Пока они играли в карты, Иш по отдельным словам и ремаркам составил себе представление о ситуации. Милт был совладельцем маленького ювелирного магазина, Энн была женой некоего Харриса. Они были достаточно обеспечены, чтобы проводить лето на побережье. Энн занималась всю жизнь только собой — модные туалеты, парфюмерия, прически… Сейчас они заняли превосходную квартиру, за которую раньше не могли бы платить: она была слишком дорога. Электричество сразу перестало подаваться, но вода еще шла, поэтому элементарные удобства еще пока обеспечивались.

Они были обычными нью-йоркцами, и оба раньше не имели автомобилей. Так что машина и для того и для другого была настоящей тайной. Общественного транспорта больше не существовало, и передвигаться они теперь могли только пешком. Оба они уже были в таком возрасте, когда ходьба доставляет мало удовольствия. Бродвей с его великолепными магазинами продуктов и вин был их восточной границей. На западе была река. Они ходили по набережной примерно милю на юг и на север. Это был их мир.

И в этом маленьком мирке больше не жил никто. Они не имели ни малейшего понятия, что же происходит в других частях громадного города. Для них Ист Сайд был так же далеко, как Филадельфия, а добраться до Бруклина — все равно что попасть в Саудовскую Аравию.

Правда, изредка они слышали звук проезжавших автомобилей, а однажды даже видели один. Но они старались не приближаться к ним, так как теперь были совсем одни и беспомощны, а кто знает, может, это какие-нибудь гангстеры.

— Но все вокруг было так тихо, так спокойно, что мы захотели встретиться с кем-нибудь. Вы ехали медленно, — сказал Милт, — я увидел, что вы один, на машине номер другого штата и выглядите вы вполне интеллигентно.

Иш хотел сказать, что он даст им пистолет, но затем остановил себя.
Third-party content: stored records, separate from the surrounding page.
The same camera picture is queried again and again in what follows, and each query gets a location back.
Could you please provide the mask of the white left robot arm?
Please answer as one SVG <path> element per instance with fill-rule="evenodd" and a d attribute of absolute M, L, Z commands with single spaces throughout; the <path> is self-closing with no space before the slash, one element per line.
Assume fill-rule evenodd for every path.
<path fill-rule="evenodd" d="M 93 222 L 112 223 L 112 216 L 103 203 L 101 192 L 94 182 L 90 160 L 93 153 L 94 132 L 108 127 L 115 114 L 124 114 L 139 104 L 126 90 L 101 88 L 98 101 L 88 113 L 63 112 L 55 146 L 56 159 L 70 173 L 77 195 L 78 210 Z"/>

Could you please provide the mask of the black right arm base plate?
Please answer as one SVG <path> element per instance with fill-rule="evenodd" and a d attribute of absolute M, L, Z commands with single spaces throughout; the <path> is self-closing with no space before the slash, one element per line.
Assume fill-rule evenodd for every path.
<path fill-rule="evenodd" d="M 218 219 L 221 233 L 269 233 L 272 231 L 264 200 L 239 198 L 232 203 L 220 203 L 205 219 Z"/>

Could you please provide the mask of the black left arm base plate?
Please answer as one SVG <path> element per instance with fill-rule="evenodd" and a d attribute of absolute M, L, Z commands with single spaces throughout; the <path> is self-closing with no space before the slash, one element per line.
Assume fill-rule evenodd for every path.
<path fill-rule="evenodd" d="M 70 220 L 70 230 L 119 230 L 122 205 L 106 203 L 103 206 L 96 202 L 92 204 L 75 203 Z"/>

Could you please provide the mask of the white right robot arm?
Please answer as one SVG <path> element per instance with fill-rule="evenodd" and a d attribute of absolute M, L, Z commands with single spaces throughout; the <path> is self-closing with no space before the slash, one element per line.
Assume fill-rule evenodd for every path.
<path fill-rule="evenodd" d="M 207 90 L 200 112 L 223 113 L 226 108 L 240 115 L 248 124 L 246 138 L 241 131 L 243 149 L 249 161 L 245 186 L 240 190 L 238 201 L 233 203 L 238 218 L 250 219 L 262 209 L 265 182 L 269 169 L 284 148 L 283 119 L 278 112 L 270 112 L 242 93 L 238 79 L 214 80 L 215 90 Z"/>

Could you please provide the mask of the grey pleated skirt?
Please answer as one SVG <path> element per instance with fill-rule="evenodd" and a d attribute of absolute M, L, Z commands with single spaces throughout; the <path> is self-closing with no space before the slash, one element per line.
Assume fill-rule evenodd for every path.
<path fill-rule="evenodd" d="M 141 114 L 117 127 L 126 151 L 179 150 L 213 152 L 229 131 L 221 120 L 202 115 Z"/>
Пистолет может не только разрешить трудные проблемы, но и создать новые. К тому же Милт вряд ли когда-либо в жизни стрелял из пистолета, а ученик он был совсем неспособный. Что касается Энн, то она была из тех экзальтированных женщин, пистолет в руках которых опасен не только для врагов, но и для друзей.

Несмотря на отсутствие кино, телевидения, радио, вечно бурлящей толпы на улицах, Милт и Энн кажется, совсем не скучали. Они играли в карты на деньги, и ставки были достаточно высоки, тем более, что денег у них было сколько угодно. В результате Энн была должна Милту несколько миллионов долларов. Они слушали пластинки — джаз, фольк, танцевальные мелодии, читали детективы, которых было много в библиотеках на Бродвее. Иш понимал, что они и физически вполне подходили друг другу.